Breaking it down from there:
1/2cc per 10 lbs
1/4 cc per 5 lbs

I would give 1/4 cc, it is OK to slightly over, because breaking it down from 1/4cc is harder.

Do it for 5 to 7 days


----------



## Wlschwallenberg (Jan 4, 2013)

I called another vet who said just to give .2cc of Pen G. Seems like not enough? He said Nuflor is best but I could use pen g. A friend said to use tetracycline. Which is better?
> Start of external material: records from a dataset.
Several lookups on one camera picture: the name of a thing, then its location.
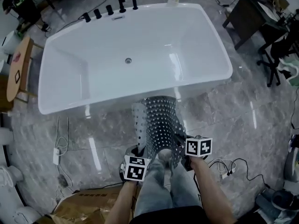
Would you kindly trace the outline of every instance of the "hand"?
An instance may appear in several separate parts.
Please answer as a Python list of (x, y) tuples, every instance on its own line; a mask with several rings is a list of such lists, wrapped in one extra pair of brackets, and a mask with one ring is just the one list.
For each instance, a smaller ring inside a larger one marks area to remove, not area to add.
[(204, 161), (201, 157), (194, 157), (194, 156), (189, 156), (190, 160), (191, 160), (191, 167), (193, 170), (196, 169), (196, 167), (202, 162)]

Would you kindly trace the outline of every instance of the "perforated metal sheet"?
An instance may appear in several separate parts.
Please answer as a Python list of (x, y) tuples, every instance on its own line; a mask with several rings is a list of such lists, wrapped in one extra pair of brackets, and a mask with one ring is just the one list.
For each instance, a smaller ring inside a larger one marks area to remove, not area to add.
[(162, 149), (172, 151), (173, 167), (180, 161), (183, 149), (176, 144), (177, 134), (186, 138), (176, 112), (176, 99), (168, 96), (155, 96), (142, 99), (132, 106), (135, 130), (138, 137), (138, 151), (145, 149), (143, 157), (154, 159)]

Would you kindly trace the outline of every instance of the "bathtub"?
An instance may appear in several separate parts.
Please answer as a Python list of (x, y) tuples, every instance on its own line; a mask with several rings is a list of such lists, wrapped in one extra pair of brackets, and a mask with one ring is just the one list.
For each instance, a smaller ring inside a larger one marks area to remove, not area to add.
[(47, 39), (38, 107), (42, 114), (90, 113), (153, 95), (184, 98), (230, 78), (232, 71), (199, 4), (127, 8), (81, 21)]

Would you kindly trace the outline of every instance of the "tile floor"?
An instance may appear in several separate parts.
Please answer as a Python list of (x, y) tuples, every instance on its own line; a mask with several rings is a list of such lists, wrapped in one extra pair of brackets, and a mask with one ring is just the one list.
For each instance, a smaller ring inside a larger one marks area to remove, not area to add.
[[(62, 0), (55, 2), (60, 16), (50, 7), (43, 12), (43, 19), (52, 27), (47, 35), (54, 34), (66, 23), (77, 19), (103, 0)], [(137, 0), (138, 4), (166, 2), (167, 0)], [(223, 9), (214, 0), (180, 0), (199, 3), (216, 27), (233, 65), (233, 75), (219, 85), (195, 97), (182, 100), (181, 115), (188, 134), (201, 134), (214, 138), (214, 153), (209, 159), (244, 158), (249, 164), (249, 177), (262, 173), (265, 181), (278, 189), (283, 184), (283, 167), (287, 155), (287, 142), (292, 133), (290, 116), (293, 110), (295, 89), (282, 79), (281, 85), (266, 86), (269, 71), (258, 67), (257, 49), (263, 45), (259, 34), (235, 51), (233, 41), (222, 27)], [(233, 0), (220, 0), (230, 3)], [(100, 7), (117, 0), (108, 0)], [(125, 2), (131, 6), (131, 0)], [(44, 33), (33, 26), (28, 34), (43, 45)], [(42, 53), (35, 51), (30, 70), (29, 89), (37, 92)], [(55, 206), (57, 170), (52, 163), (56, 138), (57, 114), (42, 115), (37, 99), (29, 104), (15, 102), (10, 113), (15, 143), (10, 145), (10, 161), (24, 174), (18, 184), (26, 203), (41, 213), (49, 213)], [(66, 136), (67, 117), (60, 117), (59, 134)], [(69, 151), (61, 157), (61, 165), (73, 181), (72, 189), (98, 188), (119, 181), (118, 167), (127, 147), (136, 143), (130, 109), (117, 112), (99, 111), (89, 117), (69, 118)], [(237, 163), (236, 173), (220, 181), (216, 167), (212, 170), (221, 188), (232, 202), (237, 217), (249, 211), (256, 195), (263, 190), (260, 178), (246, 180), (246, 166)], [(64, 195), (70, 192), (63, 190)]]

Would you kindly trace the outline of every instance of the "fiducial marker cube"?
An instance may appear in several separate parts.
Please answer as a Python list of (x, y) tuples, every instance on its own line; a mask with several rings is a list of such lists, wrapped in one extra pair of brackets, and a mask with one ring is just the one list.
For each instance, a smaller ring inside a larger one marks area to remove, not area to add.
[(122, 171), (127, 180), (143, 182), (151, 159), (125, 155)]
[(185, 154), (194, 157), (203, 157), (212, 154), (212, 138), (186, 139)]

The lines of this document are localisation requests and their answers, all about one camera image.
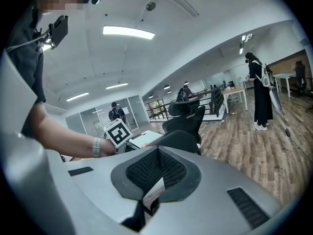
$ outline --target long black hair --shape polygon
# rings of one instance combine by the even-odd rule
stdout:
[[[257,61],[260,65],[262,65],[260,59],[258,59],[252,52],[247,52],[245,55],[246,59],[250,59],[252,61]]]

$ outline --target hand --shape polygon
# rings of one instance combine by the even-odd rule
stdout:
[[[100,157],[111,156],[115,154],[115,146],[109,139],[102,139],[100,143]]]

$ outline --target white ceiling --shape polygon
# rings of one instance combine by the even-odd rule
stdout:
[[[226,17],[242,12],[252,0],[153,0],[155,10],[147,12],[143,8],[148,1],[102,0],[80,10],[44,15],[39,25],[43,30],[60,15],[69,16],[68,35],[56,49],[45,51],[43,85],[49,98],[55,99],[48,103],[69,109],[112,93],[105,87],[118,82],[129,85],[114,92],[139,91],[155,74],[164,72],[165,64],[187,44]],[[156,35],[152,40],[105,36],[104,25],[136,26]],[[222,52],[227,55],[236,49],[236,41],[230,46],[226,43]],[[65,101],[84,92],[90,95]]]

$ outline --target white wristband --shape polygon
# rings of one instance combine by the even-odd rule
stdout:
[[[93,140],[93,146],[92,146],[92,157],[93,158],[99,158],[100,157],[100,138],[94,138]]]

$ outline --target woman in black dress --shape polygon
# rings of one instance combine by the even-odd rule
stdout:
[[[254,122],[255,129],[266,131],[268,128],[268,120],[273,119],[272,102],[269,96],[269,88],[264,87],[257,76],[262,78],[262,63],[251,52],[247,52],[246,59],[249,62],[249,81],[254,82]]]

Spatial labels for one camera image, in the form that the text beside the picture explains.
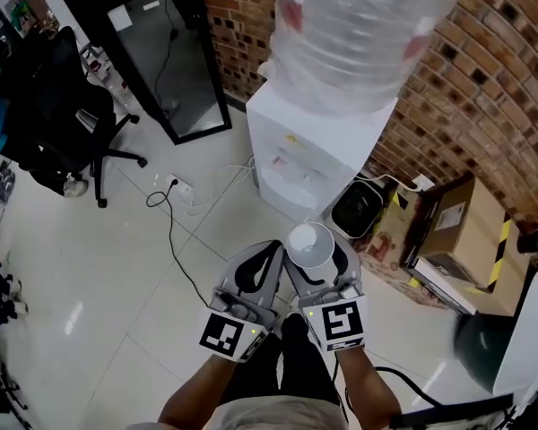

Sent from my iPhone using Goat Forum


----------



## happybleats (Sep 12, 2010)

Nuflor is best....I wouldnt use the tetracycline on any kids under 6 months old...it can disrupt bone and teeth growth...plus it stings to high heaven!...I personally would go with Pen if you cant get Nuflor...at about the 1/4 cc as Pam suggested
Be sure to go SUB Q...pull back the plunger ..if you see blood...re adjust and try again..no blood is good to go!
Did you get a temp on her?


----------



## Wlschwallenberg (Jan 4, 2013)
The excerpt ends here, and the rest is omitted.